*** Opening of DATASET EXTRACT ***

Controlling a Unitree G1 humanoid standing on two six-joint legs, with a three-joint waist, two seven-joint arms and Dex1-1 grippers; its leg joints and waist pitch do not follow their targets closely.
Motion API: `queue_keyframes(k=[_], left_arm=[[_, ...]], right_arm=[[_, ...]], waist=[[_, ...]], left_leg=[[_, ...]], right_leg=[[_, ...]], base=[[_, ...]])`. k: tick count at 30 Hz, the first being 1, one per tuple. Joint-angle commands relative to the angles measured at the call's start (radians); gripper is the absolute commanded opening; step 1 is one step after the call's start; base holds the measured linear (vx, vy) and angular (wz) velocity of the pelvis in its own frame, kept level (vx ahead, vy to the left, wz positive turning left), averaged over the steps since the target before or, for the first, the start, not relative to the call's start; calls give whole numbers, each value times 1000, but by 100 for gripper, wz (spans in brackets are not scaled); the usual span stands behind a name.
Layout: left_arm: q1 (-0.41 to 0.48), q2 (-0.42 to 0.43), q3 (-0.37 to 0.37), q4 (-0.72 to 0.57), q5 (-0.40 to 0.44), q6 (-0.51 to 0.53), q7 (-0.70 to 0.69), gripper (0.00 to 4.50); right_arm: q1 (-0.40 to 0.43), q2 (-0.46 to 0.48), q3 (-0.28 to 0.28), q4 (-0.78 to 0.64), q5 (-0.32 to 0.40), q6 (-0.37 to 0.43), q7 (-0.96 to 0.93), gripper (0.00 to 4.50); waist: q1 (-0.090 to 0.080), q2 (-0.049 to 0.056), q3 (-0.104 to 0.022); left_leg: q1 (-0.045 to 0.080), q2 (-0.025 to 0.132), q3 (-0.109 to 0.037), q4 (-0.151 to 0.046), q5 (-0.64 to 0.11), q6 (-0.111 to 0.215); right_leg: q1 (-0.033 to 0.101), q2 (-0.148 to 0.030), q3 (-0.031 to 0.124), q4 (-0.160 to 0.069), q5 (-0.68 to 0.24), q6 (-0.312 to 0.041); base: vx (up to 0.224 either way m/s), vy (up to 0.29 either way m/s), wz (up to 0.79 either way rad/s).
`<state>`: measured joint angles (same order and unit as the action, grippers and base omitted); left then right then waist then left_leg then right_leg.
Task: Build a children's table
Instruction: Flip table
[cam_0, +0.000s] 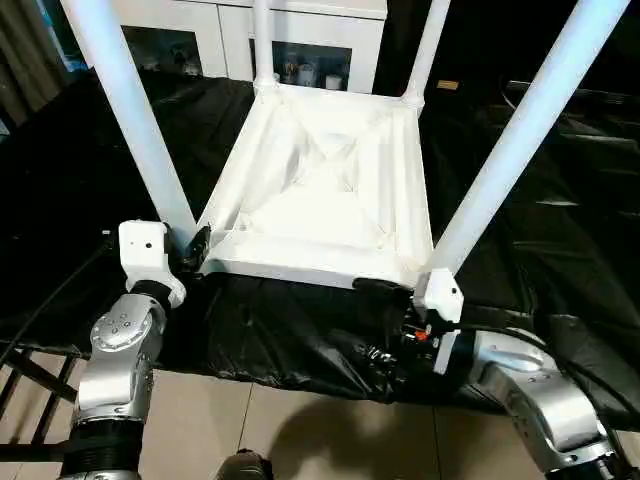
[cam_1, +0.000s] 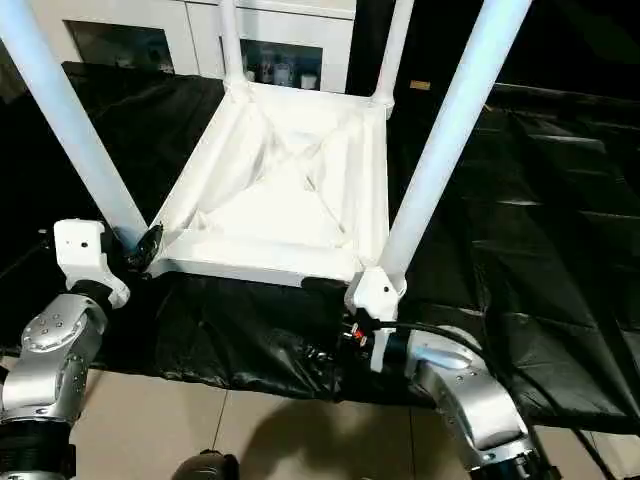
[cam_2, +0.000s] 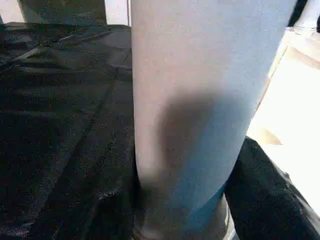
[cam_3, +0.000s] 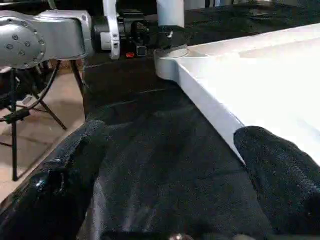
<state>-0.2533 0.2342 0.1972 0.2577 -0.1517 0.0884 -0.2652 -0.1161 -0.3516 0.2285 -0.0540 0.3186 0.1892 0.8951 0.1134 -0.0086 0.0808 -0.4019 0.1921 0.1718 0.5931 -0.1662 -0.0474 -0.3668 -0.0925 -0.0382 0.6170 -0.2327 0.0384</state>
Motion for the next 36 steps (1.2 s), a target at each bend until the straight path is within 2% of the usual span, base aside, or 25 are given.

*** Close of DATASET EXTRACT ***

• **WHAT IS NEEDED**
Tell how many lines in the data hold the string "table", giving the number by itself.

• **RESPONSE AREA**
2